Siempre me pareció un logro el que un tipo poseyera su taller, o su tallercito, en diminutivo cariñoso que señala hacia un espacio modesto pero bien cuidado. El esmero que se pone en lo propio no se puede comparar con lo que uno ve en las grandes empresas, donde ocurre lo opuesto: como esto es de todos, me llevo mi parte. En fin.
Pero el taller, el señor del taller. Por ejemplo, me viene a la mente el carpintero con el que convivía Pumuki, un duende pelirrojo de dibujos animados que habitaba el mundo de las personas reales. Aquello lo ponían cuando yo era niño, una producción checa creo que era, o de por ahí, de esos países que entonces nos parecían tan lejanos, tan ajenos, casi exóticos. Pues no: que era alemana la cosa, que lo acabo de mirar. Pero a lo que voy: Pumuki andaba descalzo, que yo recuerde, y miraba a través de las cristaleras hacia un exterior donde nevaba, o hacía viento, y él permanecía al amparo del taller de aquel hombre que se afanaba, a lo Gepetto, en sus maderas.
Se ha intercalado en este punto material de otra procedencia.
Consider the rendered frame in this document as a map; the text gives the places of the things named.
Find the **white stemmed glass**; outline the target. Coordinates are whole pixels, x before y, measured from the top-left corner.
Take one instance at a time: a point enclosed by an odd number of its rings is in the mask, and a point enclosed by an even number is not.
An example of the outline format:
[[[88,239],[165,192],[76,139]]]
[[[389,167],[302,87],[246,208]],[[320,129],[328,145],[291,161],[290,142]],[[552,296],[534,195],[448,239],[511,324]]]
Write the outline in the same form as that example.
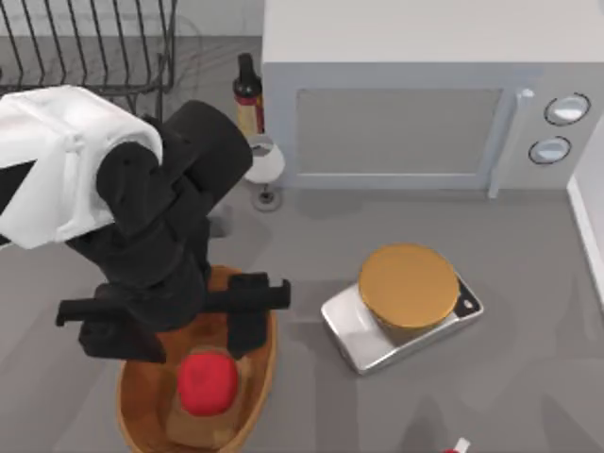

Un taller, insisto. Y en él, muchas opciones: carpinteros, como digo, pero también sastres, zapateros, mecánicos, alfareros, impresores, herreros, tapiceros, relojeros… Porque es el taller un universo propio y que establece los límites de un mundo dentro del cual a esa persona le sobra el resto, porque se basta con lo que ocurre entre sus paredes. Un artesano en su taller es capaz de obrar numerosos milagros. El primero, habitar los días iguales pero distintos, siempre inclinado sobre su obra, repetitiva pero única en cada uno de los encargos. También se relaciona con su sociedad, haciendo valer su oficio, inserto en un barrio, conociendo y siendo conocido: un modo social, un modo de ejercer la esencia del animal político. Y sobre todas las cosas, en el taller ese hombre obtiene lo necesario para conseguir sacar su casa adelante –estoy hablando de tiempos en los que el Estado aún no te lo robaba todo, impidiendo cualquier actividad–.
Me encantaría tener un taller para hacer lo mío. Un chamizo, algo pequeño, con un sillón cómodo pero que no adormezca y una mesa, el calendario colgado en la pared, un flexo, algún paquete de folios, unas bandejas atestadas de papeles inciertos, lápices, bolígrafos, gomas, un par de reglas o cartabones, un corcho con notas y recordatorios… Un habitáculo que dejase claro que ahí se va a sentar un tío a escribir, un oficiante, un artesano de las letras. Sin más pretensiones. Sin altisonancias. «Déjate de hostias», que me dice el maestro José Luis Palomar cada vez que me quiere devolver los pies al suelo de su sensatez soriana.
En ese taller, yo haría pausas, y alguien vendría al poco de arrancar la mañana para decirme que ya es hora, que vamos a desayunar. Yo, con un sobretodo para evitar que las frases me manchasen la ropa, acudiría a la cafetería, tomaría un solo con un puyazo de coñac, por ejemplo, una alegría para entonarse, y comentaría con los parroquianos las cosas del lugar, el tiempo, cómo le están regalando el Mundial a Argentina, yo qué sé. Y volvería al taller, para seguir hasta la hora de comer. Y por las tardes, otro rato. Y los sábados. Hasta los domingos. «Manuel, ¿también escribe usted hoy?». «Pues ya ve, don Anselmo, que hay que comer todos los días».
En realidad, aunque no es así, sí lo es. Esté donde esté, en cuanto se posan las manos sobre el teclado y la vista se fija en la blancura por escribir, ya está uno en el taller, en el tallercito, hermanado con los ebanistas y los encuadernadores. El trabajo, cuando es hermoso, es una bendición. Y hasta eso nos quieren quitar, dándonos el pienso gratis. Y claro: no hay nada más peligroso y letal que lo denominado gratis. Eso lo sabe hasta Pumuki.